3. Islam e islamofobia
Un altro punto saliente dell’intervento del grande imam di Al-Azhar è quando dice che i gruppi estremisti “stanno diffondendo un’immagine negativa dell’islam”: non ha attribuito all’islamofobia dell’occidente l’immagine negativa dell’islam. Spesso fra i musulmani e fra gli occidentali “buonisti” si dice che le critiche all’islam vengono da un preconcetto atavico, da una chiusura a priori che hanno gli occidentali. Invece per al-Tayeb, l’immagine negativa dell’islam viene dall’islam stesso. Dire troppo facilmente che “l’islam è una religione di pace”, che tutto va bene, con condiscendenza è una posizione falsa.
Ma anche qui la posizione di al-Tayeb è un po’ equivoca. Infatti fra le cause delle lotte fra musulmani, il grande imam parla di “un nuovo colonialismo globale alleato al sionismo mondiale”. In questo modo egli ricade nello stile tradizionale del mondo islamico, che dà la colpa ad altri di quanto succede, diminuendo le responsabilità dei musulmani.
Io non credo a questa cospirazione “globale” e “sionista”. Certo, Israele, gli Stati Uniti, l’occidente possono sfruttare le divisioni e le lotte fra i musulmani per i loro interessi. Ma essi non potrebbero fare nulla se nel mondo islamico non ci fossero delle lotte di cui sono responsabili anzitutto i musulmani.
Vero è che anche al-Tayeb ammette che tale cospirazione sfrutta “le tensioni confessionali dei musulmani”, ma non si può subito concludere che l’occidente è in guerra contro l’islam.
Credo che le parole di al-Tayeb alla Mecca abbiano un’importanza fondamentale.
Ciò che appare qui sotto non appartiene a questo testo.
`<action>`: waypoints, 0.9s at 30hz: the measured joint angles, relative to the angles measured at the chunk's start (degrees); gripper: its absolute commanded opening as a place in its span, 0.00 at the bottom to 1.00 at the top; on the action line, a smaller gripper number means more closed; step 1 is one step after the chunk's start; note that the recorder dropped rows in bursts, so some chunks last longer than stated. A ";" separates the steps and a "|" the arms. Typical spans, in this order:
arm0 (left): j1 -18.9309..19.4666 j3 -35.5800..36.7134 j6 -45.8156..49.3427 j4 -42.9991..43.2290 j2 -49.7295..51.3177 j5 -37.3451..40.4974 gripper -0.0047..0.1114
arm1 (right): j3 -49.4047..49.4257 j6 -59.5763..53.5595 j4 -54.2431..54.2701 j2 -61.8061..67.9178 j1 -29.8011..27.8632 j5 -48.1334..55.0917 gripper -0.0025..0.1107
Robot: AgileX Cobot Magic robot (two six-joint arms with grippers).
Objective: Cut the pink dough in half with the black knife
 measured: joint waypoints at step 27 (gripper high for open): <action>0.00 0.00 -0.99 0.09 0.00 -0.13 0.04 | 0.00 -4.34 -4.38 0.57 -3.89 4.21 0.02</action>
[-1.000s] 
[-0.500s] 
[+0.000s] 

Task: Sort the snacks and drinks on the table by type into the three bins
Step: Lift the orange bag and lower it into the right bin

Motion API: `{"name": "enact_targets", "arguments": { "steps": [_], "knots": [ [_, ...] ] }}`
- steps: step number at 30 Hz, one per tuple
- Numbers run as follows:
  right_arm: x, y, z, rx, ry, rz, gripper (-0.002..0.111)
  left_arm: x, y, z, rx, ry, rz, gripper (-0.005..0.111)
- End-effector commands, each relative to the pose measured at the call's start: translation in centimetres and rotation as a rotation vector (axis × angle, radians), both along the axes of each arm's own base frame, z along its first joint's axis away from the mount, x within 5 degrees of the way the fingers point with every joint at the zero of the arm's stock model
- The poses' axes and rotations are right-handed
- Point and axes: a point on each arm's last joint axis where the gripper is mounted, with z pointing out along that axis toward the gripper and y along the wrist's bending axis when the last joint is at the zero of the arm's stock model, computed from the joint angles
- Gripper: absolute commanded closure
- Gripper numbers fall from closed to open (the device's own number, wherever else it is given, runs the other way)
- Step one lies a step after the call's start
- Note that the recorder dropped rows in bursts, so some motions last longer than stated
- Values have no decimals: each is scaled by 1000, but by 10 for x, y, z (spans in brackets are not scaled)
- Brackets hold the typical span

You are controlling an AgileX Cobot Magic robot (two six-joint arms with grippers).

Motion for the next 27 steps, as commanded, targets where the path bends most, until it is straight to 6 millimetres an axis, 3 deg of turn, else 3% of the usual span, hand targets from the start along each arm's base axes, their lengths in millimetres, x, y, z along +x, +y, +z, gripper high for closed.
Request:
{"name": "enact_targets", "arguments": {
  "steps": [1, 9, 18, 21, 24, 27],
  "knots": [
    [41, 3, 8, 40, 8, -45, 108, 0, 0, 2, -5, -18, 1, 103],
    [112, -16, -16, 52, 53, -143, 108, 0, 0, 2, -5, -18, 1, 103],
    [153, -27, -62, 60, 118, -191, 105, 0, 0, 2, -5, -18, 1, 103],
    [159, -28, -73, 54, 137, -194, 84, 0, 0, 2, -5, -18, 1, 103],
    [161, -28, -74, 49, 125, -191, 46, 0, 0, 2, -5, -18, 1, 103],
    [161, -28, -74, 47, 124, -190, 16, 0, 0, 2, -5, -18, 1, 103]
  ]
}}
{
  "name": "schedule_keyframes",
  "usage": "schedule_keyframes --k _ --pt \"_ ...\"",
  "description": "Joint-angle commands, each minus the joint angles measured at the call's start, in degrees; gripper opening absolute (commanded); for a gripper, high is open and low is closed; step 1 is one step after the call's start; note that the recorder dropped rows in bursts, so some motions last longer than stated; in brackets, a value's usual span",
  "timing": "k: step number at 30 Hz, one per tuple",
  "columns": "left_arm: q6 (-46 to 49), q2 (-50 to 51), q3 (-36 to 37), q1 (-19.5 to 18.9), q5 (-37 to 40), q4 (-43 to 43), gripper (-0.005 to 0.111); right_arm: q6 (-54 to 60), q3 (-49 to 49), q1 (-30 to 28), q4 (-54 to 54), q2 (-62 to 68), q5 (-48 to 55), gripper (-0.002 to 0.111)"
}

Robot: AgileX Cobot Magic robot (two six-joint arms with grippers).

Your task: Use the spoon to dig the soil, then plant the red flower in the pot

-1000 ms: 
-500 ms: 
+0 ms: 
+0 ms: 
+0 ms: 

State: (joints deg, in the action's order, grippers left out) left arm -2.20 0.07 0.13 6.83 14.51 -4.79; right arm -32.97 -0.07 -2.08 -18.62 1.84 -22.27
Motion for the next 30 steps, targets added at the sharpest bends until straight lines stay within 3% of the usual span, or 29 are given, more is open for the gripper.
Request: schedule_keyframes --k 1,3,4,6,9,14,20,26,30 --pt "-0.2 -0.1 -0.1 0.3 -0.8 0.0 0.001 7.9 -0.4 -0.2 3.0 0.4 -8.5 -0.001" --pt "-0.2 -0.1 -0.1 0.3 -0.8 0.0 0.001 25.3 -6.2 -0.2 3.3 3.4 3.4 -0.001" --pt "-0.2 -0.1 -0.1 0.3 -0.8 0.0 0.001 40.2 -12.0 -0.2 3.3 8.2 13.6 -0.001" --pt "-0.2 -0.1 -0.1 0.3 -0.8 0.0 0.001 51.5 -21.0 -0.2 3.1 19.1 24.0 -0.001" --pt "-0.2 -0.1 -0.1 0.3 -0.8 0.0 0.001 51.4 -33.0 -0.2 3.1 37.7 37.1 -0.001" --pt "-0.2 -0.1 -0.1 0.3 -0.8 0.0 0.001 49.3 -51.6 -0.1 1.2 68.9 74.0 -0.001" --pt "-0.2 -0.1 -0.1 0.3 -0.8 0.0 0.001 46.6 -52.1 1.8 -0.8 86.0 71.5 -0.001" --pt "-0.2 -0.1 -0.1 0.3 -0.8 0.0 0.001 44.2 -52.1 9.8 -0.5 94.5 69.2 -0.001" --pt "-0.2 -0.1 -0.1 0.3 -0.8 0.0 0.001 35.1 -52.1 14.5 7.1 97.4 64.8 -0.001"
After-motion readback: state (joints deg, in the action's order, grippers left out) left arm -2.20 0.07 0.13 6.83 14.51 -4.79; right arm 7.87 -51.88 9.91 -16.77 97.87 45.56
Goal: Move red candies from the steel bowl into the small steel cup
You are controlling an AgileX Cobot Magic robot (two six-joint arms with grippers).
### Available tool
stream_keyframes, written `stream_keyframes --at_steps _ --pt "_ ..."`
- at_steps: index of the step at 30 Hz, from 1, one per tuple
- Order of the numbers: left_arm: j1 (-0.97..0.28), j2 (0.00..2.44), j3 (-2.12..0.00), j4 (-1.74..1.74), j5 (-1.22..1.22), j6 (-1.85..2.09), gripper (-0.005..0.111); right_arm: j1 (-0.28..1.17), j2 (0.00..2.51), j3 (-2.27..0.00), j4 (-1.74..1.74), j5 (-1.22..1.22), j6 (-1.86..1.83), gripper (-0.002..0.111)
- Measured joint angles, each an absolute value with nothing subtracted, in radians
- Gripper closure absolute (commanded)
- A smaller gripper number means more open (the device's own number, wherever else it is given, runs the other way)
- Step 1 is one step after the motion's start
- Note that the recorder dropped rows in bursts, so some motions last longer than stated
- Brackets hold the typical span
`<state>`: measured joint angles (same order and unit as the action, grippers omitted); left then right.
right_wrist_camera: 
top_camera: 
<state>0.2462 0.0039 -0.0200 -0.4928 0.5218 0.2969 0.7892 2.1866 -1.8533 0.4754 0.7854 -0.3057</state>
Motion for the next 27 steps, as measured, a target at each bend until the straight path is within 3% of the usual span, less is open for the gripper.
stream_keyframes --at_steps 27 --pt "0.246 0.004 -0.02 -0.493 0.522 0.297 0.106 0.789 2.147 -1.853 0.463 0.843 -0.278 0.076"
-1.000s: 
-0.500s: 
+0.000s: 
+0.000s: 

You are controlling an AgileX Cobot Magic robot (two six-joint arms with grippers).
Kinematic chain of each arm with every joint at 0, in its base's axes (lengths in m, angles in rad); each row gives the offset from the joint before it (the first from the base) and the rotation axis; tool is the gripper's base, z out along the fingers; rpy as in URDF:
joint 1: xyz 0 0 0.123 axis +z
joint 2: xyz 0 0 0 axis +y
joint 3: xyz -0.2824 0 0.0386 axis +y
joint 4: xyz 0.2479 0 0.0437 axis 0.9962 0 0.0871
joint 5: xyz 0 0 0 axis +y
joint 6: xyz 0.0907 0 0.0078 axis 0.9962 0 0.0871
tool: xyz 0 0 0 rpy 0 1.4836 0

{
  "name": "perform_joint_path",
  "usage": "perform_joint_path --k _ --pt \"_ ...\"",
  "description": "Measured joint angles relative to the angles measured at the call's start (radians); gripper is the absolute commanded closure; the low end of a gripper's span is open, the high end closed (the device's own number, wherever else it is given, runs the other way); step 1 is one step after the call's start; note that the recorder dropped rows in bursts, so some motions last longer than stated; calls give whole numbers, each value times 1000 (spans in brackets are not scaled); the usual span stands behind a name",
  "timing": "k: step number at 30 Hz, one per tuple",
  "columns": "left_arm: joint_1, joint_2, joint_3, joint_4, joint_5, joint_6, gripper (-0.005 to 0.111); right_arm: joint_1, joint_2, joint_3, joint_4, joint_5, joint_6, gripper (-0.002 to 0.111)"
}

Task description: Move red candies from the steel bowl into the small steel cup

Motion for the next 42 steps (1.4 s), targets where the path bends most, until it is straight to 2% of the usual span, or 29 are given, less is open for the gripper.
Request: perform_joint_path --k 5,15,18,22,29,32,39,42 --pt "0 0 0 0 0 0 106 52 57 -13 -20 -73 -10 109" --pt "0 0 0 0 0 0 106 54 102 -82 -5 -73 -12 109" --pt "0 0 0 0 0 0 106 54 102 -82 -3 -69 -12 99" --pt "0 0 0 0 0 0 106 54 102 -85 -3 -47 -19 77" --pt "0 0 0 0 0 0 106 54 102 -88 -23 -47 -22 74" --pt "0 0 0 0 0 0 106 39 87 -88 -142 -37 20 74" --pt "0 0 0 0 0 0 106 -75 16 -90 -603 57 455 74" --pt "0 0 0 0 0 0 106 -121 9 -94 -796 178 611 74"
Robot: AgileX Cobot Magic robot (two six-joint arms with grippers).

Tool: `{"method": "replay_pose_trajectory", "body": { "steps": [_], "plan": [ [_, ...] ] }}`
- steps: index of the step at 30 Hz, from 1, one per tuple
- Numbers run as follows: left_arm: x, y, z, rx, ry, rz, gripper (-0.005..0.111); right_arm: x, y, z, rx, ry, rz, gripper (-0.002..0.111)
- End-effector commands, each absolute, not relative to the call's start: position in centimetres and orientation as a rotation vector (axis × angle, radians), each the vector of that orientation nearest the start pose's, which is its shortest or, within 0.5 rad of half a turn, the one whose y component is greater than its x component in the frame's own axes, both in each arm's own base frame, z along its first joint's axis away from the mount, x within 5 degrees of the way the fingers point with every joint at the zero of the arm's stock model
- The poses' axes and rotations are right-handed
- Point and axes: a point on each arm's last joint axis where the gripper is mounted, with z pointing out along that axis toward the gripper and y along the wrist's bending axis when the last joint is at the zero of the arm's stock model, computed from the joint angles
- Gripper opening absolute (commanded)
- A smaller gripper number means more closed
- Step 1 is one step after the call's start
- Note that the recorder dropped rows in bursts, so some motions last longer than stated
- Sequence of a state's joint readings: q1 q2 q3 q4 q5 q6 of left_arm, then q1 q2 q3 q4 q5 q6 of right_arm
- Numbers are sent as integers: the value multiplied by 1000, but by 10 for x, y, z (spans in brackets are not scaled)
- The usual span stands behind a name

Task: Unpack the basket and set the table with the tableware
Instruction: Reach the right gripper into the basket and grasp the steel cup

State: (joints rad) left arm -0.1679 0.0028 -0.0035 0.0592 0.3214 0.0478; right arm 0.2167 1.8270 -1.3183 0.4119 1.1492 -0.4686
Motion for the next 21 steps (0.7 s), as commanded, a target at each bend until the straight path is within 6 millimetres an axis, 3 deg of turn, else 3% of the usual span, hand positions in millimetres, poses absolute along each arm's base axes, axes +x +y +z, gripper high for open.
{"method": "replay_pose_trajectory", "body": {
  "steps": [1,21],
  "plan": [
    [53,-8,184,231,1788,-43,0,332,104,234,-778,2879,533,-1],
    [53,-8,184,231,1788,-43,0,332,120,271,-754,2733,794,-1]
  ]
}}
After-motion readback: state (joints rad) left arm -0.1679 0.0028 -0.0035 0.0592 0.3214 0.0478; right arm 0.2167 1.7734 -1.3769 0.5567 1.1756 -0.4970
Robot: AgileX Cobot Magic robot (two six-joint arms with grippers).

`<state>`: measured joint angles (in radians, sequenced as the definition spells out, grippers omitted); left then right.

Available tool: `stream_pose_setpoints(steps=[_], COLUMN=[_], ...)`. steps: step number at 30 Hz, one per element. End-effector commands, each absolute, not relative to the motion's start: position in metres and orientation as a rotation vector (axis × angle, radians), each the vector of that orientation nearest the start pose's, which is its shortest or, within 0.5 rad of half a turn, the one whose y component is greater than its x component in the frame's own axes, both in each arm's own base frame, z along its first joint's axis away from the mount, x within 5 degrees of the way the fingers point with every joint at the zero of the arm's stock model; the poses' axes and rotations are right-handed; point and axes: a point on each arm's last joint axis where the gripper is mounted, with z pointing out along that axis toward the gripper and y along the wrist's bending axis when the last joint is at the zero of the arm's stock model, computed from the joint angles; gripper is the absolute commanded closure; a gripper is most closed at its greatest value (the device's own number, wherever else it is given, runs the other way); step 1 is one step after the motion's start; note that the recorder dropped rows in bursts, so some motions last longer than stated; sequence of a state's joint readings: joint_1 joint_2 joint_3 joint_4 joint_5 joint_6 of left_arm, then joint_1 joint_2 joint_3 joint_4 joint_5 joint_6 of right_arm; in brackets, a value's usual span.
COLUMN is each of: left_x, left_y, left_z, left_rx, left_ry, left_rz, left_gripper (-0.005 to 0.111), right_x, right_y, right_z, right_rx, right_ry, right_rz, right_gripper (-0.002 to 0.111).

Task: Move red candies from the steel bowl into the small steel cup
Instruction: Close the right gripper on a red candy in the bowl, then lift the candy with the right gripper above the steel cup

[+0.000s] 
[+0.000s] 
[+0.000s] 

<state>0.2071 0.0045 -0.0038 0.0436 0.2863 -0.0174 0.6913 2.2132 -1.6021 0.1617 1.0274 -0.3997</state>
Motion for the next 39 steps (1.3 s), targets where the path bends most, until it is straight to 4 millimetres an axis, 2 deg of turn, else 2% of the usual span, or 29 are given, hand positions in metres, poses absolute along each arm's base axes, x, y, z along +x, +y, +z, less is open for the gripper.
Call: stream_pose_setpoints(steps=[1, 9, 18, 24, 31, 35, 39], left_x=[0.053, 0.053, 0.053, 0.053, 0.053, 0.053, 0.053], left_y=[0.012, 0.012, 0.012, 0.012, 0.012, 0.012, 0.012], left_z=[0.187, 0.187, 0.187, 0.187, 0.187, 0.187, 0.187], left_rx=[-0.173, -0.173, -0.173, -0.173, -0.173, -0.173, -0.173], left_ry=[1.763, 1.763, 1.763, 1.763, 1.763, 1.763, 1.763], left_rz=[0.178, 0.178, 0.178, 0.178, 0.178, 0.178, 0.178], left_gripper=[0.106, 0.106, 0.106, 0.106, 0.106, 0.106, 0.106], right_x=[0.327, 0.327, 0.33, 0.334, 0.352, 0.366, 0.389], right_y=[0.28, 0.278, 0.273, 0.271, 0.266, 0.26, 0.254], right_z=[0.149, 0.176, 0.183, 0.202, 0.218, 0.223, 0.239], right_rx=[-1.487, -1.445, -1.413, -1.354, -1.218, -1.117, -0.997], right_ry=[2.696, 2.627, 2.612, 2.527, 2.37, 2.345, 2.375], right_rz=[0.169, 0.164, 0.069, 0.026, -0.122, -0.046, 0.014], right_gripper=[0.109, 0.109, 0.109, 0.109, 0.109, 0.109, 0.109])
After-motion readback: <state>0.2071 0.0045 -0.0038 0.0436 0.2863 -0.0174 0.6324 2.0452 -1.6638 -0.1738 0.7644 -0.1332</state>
Se nel mondo islamico si afferma quanto lui sottolinea, ossia l’aspetto teologico-interpretativo del Corano, ci sarebbe una vera rivoluzione.
4. Al-Sisi e i copti, cittadini egiziani
In questi giorni c’è da registrare un altro fatto rivoluzionario: i raid aerei che il presidente egiziano al-Sisi ha compiuto contro le basi dello Stato islamico in Libia. L’elemento rivoluzionario sta nel fatto che egli ha dato ordine per i raid dopo l’uccisione di 21 cristiani egiziani. In queste guerre nel mondo islamico sono morti migliaia di musulmani. Ma al-Sisi ha lanciato la rappresaglia dopo la morte dei 21 cristiani copti, riconoscendoli quindi cittadini a parte intera dell’Egitto. Egli stesso ha detto: Noi non vogliamo fare la guerra, ma difendiamo la nostra patria e i nostri cittadini”. E ha lanciato una possibile alleanza dei Paesi arabi per una lotta contro lo Stato islamico. Inoltre ha partecipato al rito dei funerali nella cattedrale copta del Cairo, e ha deciso di ricompensare le famiglie che hanno perso il loro marito o padre.
Anche il re saudita Salman, ha detto cose interessanti al seminario della Mecca. Per il monarca “il terrorismo è una piaga prodotta da un’ideologia estremista”. Esso è “una minaccia alla comunità musulmana e al mondo intero”.
Salman ha definito i terroristi islamici come gente “fuorviata e fuorviante”, che danno l’opportunità al mondo di “attaccare l’islam e trattare i musulmani come dei vili”.
In questo modo si vede che l’autorità religiosa (Al-Azhar), l’autorità politica più importante della regione (Arabia saudita), e l’autorità del Paese arabo più popoloso (Egitto) sembrano alleati per una trasformazione del mondo islamico. Forse ci vorrà almeno un decennio per vedere i frutti. Ma bisogna cominciare.
Tale riforma nell’interpretazione e nella modernità era iniziata agli inizi del ‘900 con l’imam di Al-Azhar di allora, Mohammad Abdou, morto nel 1905. Poi purtroppo, il suo miglior discepolo, Rashid Rida, ha bloccato la riforma ed è divenuto il padre spirituale dei Fratelli musulmani, un movimento che applica l’interpretazione letteralista del Corano. Più di un secolo dopo la morte di Mohammad Abdou, siamo tornati indietro! Speriamo che la reazione alla violenza di gruppi islamisti marchi l’inizio di una riforma islamica, come se lo augurano la maggioranza dei musulmani.